<<<<

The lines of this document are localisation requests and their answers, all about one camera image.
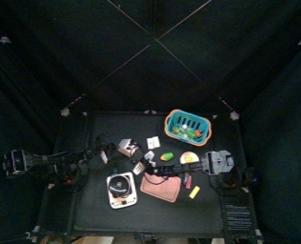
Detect white kitchen scale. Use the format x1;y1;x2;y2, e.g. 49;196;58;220
104;172;139;210

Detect orange toy food slices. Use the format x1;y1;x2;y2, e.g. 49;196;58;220
181;153;199;165

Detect black toy pot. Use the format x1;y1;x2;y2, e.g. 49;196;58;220
106;174;131;199

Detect white bowl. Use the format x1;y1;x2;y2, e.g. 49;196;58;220
177;151;201;166

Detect yellow toy block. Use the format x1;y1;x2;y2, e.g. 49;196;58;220
187;185;201;200

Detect white small box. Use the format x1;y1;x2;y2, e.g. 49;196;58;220
145;135;161;151

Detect teal basket with orange handles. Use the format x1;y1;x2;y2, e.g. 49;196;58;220
163;109;212;147

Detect green toy vegetable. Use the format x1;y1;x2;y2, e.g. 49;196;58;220
183;129;199;139

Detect green round fruit toy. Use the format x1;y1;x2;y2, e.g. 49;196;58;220
159;152;175;162

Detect pink plastic tray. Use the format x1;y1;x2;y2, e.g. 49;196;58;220
139;173;181;204

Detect red toy piece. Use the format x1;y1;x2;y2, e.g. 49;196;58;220
184;174;193;190

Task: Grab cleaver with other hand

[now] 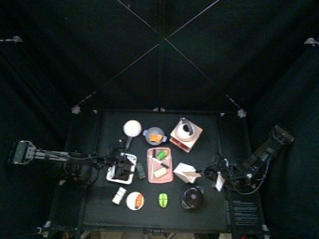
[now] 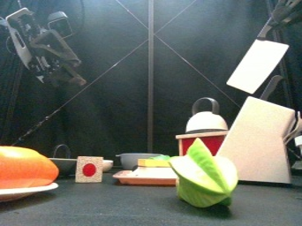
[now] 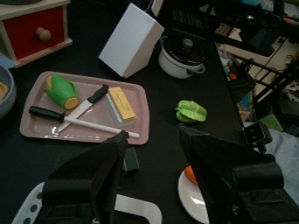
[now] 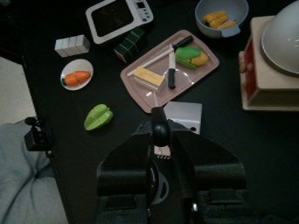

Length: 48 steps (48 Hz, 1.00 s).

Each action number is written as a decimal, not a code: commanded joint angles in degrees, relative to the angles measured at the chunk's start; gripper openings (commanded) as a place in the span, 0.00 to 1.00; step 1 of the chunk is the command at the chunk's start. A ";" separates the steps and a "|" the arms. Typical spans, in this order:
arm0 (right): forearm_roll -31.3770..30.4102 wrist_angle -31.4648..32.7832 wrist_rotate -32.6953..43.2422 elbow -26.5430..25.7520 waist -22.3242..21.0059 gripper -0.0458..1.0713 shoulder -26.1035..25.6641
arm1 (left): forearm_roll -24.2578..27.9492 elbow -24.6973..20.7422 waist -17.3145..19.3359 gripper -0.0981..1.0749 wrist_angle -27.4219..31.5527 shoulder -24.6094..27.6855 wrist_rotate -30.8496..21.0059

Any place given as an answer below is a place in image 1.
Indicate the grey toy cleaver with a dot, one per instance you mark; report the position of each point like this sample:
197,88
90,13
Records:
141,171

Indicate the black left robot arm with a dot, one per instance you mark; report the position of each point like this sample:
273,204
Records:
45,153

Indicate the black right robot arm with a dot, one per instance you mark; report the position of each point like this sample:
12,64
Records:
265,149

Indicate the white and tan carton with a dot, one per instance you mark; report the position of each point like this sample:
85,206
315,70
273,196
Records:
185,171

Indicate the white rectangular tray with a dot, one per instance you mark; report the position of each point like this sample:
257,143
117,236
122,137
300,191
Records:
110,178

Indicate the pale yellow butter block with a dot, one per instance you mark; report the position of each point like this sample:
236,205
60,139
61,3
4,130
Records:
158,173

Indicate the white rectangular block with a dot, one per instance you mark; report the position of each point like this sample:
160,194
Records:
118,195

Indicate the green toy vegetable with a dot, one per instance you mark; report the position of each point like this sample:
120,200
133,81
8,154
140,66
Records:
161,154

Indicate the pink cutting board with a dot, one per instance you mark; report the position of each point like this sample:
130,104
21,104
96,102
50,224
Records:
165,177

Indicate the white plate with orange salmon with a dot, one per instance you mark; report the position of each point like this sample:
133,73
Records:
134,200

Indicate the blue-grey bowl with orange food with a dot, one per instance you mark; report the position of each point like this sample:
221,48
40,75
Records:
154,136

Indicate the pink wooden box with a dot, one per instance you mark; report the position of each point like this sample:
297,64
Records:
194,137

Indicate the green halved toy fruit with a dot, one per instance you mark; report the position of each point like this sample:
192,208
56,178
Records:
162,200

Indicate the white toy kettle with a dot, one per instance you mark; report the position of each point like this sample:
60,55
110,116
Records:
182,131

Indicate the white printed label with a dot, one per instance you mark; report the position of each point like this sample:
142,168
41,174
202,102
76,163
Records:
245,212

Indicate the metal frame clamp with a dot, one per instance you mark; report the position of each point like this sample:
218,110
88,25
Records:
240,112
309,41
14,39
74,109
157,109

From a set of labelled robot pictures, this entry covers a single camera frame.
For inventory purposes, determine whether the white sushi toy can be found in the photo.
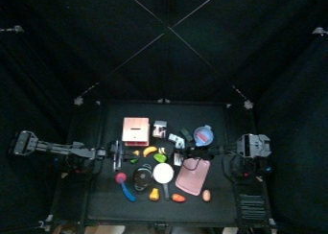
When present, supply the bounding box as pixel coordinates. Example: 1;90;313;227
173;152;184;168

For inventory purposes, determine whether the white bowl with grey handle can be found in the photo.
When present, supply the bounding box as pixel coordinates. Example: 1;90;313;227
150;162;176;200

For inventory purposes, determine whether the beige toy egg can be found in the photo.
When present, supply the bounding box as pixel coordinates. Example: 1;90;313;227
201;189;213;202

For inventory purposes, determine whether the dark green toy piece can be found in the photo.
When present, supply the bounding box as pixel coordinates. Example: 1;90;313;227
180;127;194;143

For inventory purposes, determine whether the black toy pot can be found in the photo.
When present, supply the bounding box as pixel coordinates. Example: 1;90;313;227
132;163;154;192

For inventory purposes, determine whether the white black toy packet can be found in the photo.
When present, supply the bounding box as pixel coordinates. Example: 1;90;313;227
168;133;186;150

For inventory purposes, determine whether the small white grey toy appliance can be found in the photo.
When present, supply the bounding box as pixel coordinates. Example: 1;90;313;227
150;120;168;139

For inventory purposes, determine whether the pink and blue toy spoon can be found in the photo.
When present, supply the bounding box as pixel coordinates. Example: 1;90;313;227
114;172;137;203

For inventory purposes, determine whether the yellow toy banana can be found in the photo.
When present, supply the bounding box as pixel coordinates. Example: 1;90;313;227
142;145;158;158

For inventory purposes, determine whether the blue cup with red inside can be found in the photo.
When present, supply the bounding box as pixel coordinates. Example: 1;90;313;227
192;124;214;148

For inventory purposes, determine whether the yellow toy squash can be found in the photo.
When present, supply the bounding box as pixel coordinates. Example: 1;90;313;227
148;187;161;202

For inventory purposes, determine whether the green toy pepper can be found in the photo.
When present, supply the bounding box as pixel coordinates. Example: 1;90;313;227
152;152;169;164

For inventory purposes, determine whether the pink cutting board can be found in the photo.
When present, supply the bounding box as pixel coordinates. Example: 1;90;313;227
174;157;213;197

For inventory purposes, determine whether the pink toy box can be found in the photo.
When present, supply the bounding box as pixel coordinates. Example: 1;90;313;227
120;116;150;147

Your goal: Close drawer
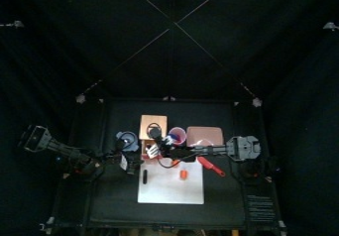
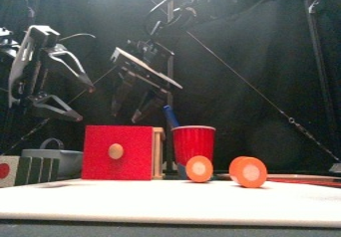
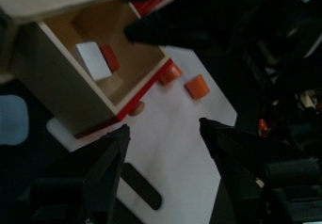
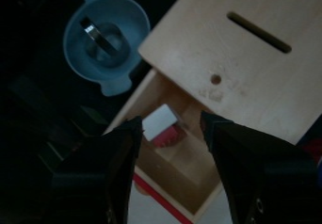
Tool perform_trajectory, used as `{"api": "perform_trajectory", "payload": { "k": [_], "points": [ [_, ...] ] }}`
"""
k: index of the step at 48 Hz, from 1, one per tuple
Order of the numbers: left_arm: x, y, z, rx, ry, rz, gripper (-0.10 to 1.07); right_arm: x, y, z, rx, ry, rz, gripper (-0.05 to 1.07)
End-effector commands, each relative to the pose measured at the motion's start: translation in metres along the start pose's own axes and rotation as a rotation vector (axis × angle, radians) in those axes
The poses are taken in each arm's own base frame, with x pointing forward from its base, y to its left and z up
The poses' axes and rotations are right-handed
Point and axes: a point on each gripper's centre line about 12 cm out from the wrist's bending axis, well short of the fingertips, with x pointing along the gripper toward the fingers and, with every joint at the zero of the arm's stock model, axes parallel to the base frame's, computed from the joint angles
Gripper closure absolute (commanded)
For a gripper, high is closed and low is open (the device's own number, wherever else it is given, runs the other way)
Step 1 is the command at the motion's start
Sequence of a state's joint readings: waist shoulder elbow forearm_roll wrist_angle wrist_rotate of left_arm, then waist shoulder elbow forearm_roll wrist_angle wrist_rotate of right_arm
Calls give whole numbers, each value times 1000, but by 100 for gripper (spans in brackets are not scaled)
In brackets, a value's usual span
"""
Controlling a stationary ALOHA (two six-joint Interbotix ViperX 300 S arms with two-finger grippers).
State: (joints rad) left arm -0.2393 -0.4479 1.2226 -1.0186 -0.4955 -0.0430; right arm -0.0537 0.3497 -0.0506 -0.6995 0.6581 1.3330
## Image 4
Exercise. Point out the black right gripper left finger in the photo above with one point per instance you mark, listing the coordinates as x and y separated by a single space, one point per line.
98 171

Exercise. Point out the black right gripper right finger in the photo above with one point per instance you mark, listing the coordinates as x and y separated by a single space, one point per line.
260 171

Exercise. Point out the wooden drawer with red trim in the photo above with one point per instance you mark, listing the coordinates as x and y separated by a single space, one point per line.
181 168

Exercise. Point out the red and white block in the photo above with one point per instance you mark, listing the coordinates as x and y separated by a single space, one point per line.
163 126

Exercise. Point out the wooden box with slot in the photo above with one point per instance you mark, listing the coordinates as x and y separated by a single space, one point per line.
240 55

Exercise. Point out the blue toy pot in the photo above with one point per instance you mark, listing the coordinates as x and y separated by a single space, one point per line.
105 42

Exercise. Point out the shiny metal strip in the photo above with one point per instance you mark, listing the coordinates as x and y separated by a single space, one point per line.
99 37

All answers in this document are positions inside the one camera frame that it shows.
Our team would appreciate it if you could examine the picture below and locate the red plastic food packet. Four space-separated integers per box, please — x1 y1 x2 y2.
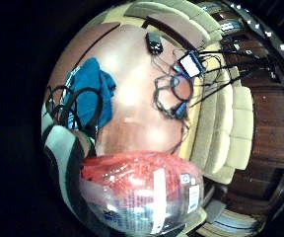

>>>>

- [Problem statement] Select the lines from the entries that include the word "cutting".

- [Written reply]
Indicate the pink cutting board with a dot, one per instance you mark; report the position of each point like this sample:
For inventory purposes, determine whether the pink cutting board can be found in the photo.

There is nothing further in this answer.